BEGIN

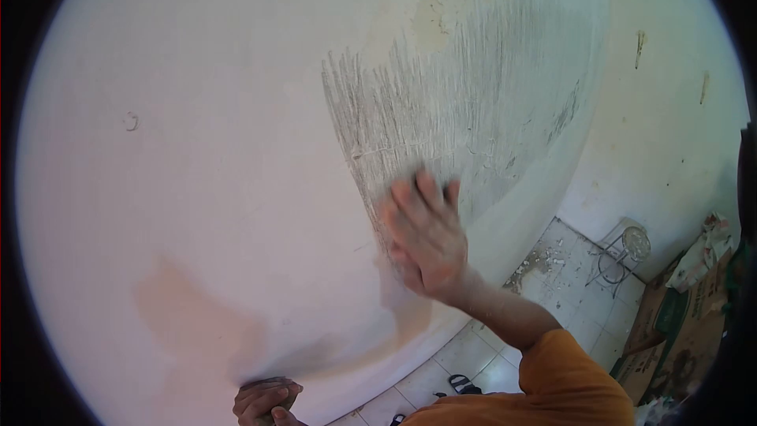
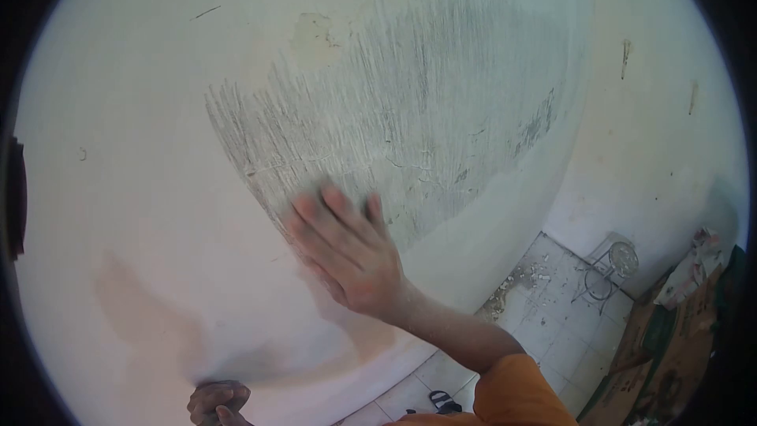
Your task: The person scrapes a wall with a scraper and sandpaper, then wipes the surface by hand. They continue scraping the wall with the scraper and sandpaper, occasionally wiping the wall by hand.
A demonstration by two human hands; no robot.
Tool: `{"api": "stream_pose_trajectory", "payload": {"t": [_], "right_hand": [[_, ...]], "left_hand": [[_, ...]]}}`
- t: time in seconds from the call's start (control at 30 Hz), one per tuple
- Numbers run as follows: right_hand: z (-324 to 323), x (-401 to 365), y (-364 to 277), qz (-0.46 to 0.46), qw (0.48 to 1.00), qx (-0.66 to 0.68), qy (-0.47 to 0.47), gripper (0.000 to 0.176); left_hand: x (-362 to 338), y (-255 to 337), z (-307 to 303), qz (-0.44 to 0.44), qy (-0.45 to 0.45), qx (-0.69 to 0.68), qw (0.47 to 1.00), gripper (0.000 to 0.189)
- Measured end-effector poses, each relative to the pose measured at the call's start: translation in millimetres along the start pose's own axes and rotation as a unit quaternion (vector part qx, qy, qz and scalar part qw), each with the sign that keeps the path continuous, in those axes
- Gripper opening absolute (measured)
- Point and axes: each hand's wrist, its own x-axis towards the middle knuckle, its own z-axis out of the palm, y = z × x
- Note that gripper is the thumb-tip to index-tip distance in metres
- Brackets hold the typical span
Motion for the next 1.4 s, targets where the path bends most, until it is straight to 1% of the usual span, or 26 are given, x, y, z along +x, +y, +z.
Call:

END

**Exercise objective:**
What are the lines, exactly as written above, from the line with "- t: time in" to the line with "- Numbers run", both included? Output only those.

**Result of the task:**
- t: time in seconds from the call's start (control at 30 Hz), one per tuple
- Numbers run as follows: right_hand: z (-324 to 323), x (-401 to 365), y (-364 to 277), qz (-0.46 to 0.46), qw (0.48 to 1.00), qx (-0.66 to 0.68), qy (-0.47 to 0.47), gripper (0.000 to 0.176); left_hand: x (-362 to 338), y (-255 to 337), z (-307 to 303), qz (-0.44 to 0.44), qy (-0.45 to 0.45), qx (-0.69 to 0.68), qw (0.47 to 1.00), gripper (0.000 to 0.189)

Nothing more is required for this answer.